#### YOUR TASK:
Return the listing below exactly. Leave its pictures out.

*** Block opens ***

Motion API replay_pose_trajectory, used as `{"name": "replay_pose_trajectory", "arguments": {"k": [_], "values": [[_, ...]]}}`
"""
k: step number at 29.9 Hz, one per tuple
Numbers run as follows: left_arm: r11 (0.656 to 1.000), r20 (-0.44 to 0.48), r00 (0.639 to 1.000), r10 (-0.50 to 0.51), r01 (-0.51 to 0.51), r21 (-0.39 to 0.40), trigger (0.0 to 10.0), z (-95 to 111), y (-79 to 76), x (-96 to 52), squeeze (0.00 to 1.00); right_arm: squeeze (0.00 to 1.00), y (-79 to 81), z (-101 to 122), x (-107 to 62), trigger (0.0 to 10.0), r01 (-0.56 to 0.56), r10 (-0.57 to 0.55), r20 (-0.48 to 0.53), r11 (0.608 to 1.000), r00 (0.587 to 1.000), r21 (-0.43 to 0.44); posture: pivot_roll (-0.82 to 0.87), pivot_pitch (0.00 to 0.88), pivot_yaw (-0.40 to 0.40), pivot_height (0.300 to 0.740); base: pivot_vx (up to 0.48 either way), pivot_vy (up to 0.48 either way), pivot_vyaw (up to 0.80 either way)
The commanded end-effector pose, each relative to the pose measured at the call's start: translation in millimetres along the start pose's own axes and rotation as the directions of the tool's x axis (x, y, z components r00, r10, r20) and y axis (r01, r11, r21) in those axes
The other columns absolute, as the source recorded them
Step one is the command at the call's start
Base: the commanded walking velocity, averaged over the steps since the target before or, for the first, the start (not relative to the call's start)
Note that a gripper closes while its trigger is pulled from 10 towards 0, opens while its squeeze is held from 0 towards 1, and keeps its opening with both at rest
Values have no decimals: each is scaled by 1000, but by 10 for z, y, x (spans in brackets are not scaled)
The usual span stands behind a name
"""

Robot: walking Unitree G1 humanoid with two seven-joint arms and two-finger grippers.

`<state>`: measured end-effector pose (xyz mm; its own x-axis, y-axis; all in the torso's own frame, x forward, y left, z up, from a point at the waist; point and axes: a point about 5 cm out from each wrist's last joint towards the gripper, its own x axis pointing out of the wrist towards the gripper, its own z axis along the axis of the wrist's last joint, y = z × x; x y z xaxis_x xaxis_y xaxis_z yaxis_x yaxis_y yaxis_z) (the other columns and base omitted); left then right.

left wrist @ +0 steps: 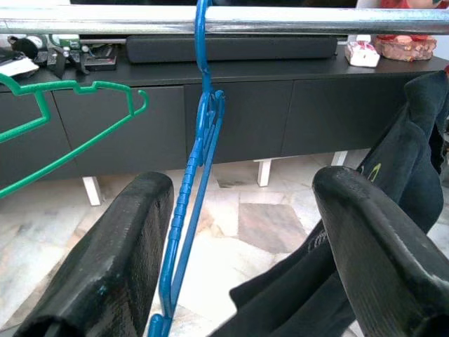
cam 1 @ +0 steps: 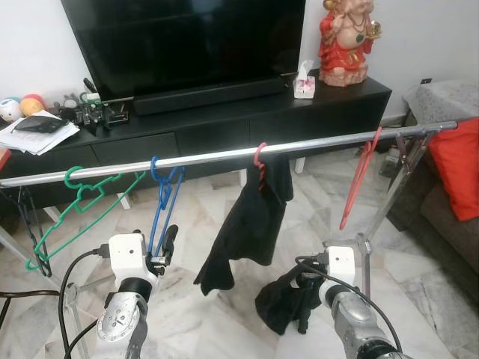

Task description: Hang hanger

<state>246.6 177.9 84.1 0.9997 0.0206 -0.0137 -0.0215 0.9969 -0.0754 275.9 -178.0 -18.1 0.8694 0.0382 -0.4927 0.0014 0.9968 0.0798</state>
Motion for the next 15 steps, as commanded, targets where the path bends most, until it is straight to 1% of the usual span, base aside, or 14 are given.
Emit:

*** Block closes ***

#### SOLUTION BELOW:
Motion API replay_pose_trajectory, used as `{"name": "replay_pose_trajectory", "arguments": {"k": [_], "values": [[_, ...]]}}`
"""
k: step number at 29.9 Hz, one per tuple
Numbers run as follows: left_arm: r11 (0.656 to 1.000), r20 (-0.44 to 0.48), r00 (0.639 to 1.000), r10 (-0.50 to 0.51), r01 (-0.51 to 0.51), r21 (-0.39 to 0.40), trigger (0.0 to 10.0), z (-95 to 111), y (-79 to 76), x (-96 to 52), squeeze (0.00 to 1.00); right_arm: squeeze (0.00 to 1.00), y (-79 to 81), z (-101 to 122), x (-107 to 62), trigger (0.0 to 10.0), r01 (-0.56 to 0.56), r10 (-0.57 to 0.55), r20 (-0.48 to 0.53), r11 (0.608 to 1.000), r00 (0.587 to 1.000), r21 (-0.43 to 0.44); posture: pivot_roll (-0.82 to 0.87), pivot_pitch (0.00 to 0.88), pivot_yaw (-0.40 to 0.40), pivot_height (0.300 to 0.740); base: pivot_vx (up to 0.48 either way), pivot_vy (up to 0.48 either way), pivot_vyaw (up to 0.80 either way)
The commanded end-effector pose, each relative to the pose measured at the call's start: translation in millimetres along the start pose's own axes and rotation as the directions of the tool's x axis (x, y, z components r00, r10, r20) and y axis (r01, r11, r21) in those axes
The other columns absolute, as the source recorded them
Step one is the command at the call's start
Base: the commanded walking velocity, averaged over the steps since the target before or, for the first, the start (not relative to the call's start)
Note that a gripper closes while its trigger is pulled from 10 towards 0, opens while its squeeze is held from 0 towards 1, and keeps its opening with both at rest
Values have no decimals: each is scaled by 1000, but by 10 for z, y, x (spans in brackets are not scaled)
The usual span stands behind a name
"""

Robot: walking Unitree G1 humanoid with two seven-joint arms and two-finger grippers.

`<state>`: measured end-effector pose (xyz mm; its own x-axis, y-axis; all in the torso's own frame, x forward, y left, z up, from a point at the waist; point and axes: a point about 5 cm out from each wrist's last joint towards the gripper, its own x axis pointing out of the wrist towards the gripper, its own z axis along the axis of the wrist's last joint, y = z × x; x y z xaxis_x xaxis_y xaxis_z yaxis_x yaxis_y yaxis_z) (the other columns and base omitted); left then right.

left wrist @ +0 steps: 
cam 1 @ +0 steps: 

Task description: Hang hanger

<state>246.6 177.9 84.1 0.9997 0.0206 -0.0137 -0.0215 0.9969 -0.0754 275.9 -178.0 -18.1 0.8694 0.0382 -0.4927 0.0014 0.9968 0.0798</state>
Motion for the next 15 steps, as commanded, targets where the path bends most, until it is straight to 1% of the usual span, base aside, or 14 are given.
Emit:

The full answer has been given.